As discussed above, the Exchange will calculate the applicable add-
on percentage by reviewing, on a quarterly basis, five-day price
changes over the preceding three-year period for each underlying
currency and will set the add-on percentage at a level sufficient to
cover those price changes at least 97.5% of the time. The Commission
believes that this methodology should allow the Phlx to reasonably
determine an appropriate add-on percentage for each individual
currency. In addition, the Exchange must conduct reviews at least
quarterly of the volatility of each foreign currency and must take
immediate steps to increase the existing customer margin requirements
if the existing margin levels are deemed to be inadequate. The Extreme
Outlier Test will also ensure adequate margin by monitoring for large
currency price movements that are outside the normal range.
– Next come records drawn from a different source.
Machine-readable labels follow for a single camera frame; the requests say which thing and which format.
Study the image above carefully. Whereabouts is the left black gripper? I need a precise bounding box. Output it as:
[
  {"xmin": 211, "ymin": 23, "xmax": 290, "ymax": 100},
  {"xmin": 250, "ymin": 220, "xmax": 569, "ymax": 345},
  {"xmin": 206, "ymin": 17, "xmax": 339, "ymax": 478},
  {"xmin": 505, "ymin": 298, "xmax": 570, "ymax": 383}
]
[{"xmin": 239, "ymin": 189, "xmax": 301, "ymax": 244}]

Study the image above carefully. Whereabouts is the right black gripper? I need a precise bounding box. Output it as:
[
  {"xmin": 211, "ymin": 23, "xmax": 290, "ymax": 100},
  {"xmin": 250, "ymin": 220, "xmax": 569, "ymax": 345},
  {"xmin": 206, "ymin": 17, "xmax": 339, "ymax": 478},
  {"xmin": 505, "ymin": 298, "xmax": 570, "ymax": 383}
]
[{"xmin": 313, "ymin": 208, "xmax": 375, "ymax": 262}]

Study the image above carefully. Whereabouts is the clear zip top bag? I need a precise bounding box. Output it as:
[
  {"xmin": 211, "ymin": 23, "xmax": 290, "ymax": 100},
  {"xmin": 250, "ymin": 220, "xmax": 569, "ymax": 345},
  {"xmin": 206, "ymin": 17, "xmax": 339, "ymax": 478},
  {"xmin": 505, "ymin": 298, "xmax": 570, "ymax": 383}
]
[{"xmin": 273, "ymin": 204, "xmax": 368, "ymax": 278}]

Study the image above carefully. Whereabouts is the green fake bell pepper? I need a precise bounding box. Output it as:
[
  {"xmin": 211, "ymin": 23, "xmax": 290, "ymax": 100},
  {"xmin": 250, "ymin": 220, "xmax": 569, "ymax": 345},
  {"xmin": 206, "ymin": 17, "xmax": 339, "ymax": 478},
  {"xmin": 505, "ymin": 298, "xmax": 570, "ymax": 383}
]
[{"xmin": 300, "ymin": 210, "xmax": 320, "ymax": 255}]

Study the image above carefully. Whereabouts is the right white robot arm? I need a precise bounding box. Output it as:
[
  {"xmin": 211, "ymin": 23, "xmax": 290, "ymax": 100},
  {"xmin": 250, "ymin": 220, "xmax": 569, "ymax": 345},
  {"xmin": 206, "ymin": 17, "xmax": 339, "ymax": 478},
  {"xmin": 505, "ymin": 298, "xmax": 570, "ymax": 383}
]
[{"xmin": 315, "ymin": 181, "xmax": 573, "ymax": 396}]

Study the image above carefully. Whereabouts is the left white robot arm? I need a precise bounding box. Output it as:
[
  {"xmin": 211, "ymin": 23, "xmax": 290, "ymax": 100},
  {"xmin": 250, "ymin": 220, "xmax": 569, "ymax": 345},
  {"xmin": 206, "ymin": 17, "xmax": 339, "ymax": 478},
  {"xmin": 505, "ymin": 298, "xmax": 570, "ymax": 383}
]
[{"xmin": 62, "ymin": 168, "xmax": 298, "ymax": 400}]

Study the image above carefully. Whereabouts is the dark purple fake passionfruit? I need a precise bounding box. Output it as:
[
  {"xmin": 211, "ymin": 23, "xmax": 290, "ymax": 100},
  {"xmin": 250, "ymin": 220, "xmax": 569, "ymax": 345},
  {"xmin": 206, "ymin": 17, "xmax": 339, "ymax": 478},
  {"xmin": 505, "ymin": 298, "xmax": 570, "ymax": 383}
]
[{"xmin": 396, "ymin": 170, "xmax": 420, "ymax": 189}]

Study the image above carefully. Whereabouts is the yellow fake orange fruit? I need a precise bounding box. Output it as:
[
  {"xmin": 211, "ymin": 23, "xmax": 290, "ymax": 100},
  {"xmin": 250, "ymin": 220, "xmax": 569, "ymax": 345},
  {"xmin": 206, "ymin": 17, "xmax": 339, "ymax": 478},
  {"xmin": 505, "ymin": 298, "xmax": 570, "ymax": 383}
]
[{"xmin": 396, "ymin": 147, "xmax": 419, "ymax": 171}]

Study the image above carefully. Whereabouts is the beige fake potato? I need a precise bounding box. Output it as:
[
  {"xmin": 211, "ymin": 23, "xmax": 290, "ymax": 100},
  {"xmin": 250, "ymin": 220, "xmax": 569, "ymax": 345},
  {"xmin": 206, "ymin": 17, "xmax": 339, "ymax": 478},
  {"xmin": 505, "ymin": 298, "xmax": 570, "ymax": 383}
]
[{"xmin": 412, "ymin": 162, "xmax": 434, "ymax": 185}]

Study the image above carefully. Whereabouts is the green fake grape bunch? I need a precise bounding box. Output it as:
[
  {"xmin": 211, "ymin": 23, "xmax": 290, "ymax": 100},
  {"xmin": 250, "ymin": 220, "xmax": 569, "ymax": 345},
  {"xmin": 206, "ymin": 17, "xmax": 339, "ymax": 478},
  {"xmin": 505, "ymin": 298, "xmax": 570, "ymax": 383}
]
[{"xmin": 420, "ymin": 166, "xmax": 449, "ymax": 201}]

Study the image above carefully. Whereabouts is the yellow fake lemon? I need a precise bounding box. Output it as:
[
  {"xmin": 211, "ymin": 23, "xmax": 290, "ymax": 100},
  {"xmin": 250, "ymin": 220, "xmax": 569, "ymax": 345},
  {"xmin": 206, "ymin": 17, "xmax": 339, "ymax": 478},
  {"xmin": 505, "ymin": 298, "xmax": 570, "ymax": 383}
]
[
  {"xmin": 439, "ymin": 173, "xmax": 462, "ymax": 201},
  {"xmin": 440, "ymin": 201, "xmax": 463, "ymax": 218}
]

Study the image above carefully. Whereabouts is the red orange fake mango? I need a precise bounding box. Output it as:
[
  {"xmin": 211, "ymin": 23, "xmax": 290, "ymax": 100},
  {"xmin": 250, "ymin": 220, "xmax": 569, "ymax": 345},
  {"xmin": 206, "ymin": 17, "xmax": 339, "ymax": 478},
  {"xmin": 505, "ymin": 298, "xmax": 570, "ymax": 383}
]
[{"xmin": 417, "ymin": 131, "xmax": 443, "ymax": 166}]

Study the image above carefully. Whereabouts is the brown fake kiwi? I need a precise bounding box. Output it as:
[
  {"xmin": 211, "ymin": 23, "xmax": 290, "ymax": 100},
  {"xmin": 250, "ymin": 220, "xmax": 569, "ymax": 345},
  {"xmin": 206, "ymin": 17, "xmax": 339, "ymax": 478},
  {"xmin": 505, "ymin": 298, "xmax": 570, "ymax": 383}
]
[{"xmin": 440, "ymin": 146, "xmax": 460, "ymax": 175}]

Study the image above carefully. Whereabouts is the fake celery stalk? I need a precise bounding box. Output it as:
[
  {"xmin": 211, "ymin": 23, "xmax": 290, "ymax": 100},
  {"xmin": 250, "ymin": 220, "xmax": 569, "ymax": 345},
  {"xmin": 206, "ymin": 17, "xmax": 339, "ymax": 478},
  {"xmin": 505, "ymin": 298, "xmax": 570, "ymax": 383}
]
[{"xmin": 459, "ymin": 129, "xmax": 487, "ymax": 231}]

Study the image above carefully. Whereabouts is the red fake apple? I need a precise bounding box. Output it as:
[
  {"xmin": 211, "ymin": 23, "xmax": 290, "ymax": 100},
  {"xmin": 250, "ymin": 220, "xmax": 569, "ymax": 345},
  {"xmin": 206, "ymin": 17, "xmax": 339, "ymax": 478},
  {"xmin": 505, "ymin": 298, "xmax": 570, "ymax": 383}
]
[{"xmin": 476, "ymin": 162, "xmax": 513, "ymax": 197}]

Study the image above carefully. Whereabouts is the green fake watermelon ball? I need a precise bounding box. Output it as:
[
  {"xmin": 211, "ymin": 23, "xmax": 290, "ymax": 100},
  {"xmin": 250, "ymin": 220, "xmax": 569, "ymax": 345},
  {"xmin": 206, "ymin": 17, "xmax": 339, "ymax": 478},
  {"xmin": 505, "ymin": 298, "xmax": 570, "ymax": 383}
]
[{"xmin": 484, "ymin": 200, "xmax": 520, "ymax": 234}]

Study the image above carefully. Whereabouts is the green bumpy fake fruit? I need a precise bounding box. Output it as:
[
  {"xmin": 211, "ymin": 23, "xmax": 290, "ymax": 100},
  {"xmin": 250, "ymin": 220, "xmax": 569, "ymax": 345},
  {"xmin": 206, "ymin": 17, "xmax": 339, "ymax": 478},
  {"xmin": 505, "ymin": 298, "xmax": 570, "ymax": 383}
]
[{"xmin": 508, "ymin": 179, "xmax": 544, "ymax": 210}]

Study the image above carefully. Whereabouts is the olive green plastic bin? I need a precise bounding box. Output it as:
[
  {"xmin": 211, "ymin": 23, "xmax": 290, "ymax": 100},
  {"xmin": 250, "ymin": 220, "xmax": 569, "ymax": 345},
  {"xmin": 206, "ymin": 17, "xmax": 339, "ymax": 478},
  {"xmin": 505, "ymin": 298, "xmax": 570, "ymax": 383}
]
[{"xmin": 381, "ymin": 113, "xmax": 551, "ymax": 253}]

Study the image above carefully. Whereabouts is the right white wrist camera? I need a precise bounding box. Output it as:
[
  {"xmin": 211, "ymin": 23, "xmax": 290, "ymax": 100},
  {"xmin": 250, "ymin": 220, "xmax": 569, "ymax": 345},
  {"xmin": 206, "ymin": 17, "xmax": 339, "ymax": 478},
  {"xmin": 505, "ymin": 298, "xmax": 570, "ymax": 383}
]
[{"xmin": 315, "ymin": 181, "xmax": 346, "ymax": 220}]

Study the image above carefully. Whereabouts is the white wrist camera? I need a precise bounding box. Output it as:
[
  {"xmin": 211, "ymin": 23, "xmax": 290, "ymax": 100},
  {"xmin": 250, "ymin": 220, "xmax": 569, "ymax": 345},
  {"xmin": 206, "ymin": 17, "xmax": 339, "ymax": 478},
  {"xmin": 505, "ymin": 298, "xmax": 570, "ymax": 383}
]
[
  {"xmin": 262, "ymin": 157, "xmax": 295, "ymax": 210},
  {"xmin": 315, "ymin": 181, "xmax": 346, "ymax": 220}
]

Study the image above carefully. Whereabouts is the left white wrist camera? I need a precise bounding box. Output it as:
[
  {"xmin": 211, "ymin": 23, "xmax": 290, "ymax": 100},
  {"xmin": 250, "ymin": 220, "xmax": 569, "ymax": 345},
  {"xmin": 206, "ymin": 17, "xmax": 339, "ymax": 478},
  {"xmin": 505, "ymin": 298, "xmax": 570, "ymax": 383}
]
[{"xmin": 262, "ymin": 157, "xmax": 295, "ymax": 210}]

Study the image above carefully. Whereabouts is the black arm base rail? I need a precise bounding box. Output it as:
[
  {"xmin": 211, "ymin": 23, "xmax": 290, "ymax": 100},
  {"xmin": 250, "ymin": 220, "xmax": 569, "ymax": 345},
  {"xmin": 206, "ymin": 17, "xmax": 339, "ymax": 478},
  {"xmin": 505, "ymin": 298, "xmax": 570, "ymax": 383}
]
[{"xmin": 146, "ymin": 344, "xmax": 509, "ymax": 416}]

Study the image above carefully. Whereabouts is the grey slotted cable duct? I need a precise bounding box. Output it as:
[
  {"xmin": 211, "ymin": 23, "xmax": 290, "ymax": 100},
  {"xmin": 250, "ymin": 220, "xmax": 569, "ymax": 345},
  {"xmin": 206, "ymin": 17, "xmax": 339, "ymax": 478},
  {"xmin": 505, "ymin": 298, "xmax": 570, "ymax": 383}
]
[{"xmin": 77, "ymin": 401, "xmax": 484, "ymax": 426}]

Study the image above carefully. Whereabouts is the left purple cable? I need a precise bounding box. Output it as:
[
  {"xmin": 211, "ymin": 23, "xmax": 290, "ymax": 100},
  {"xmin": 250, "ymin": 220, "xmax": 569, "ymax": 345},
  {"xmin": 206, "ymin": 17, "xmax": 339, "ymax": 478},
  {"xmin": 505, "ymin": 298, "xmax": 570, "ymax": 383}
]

As
discussed above, the Extreme Outlier Test would require margin
confidence levels to be increased to 99% if the underlying currency has
had a price movement of greater than two times the margin level over
the last 3 years. Moreover, the Commission notes that the Exchange
continues to have authority to conduct reviews of foreign currency
margin levels at any time that market conditions warrant. The
Commission fully expects the Exchange to exercise this authority to
review the adequacy of existing foreign currency margin levels during
times of significant volatility in the foreign currency markets, in
addition to the routine quarterly reviews. The new margin methodology,
coupled with the Extreme Outlier Test, routine quarterly and as-needed
reviews, has been designed to reduce risks arising from inadequate
margin levels for foreign currency options and should help to ensure
adequate margin is required to cover contract obligations. Accordingly,
the Commission believes that consistent with Section 6(b)(5) of the
Act,\16\ the Phlx's proposal will serve to protect investors and the
public interest by reducing the risks that can arise from inadequate
margin levels.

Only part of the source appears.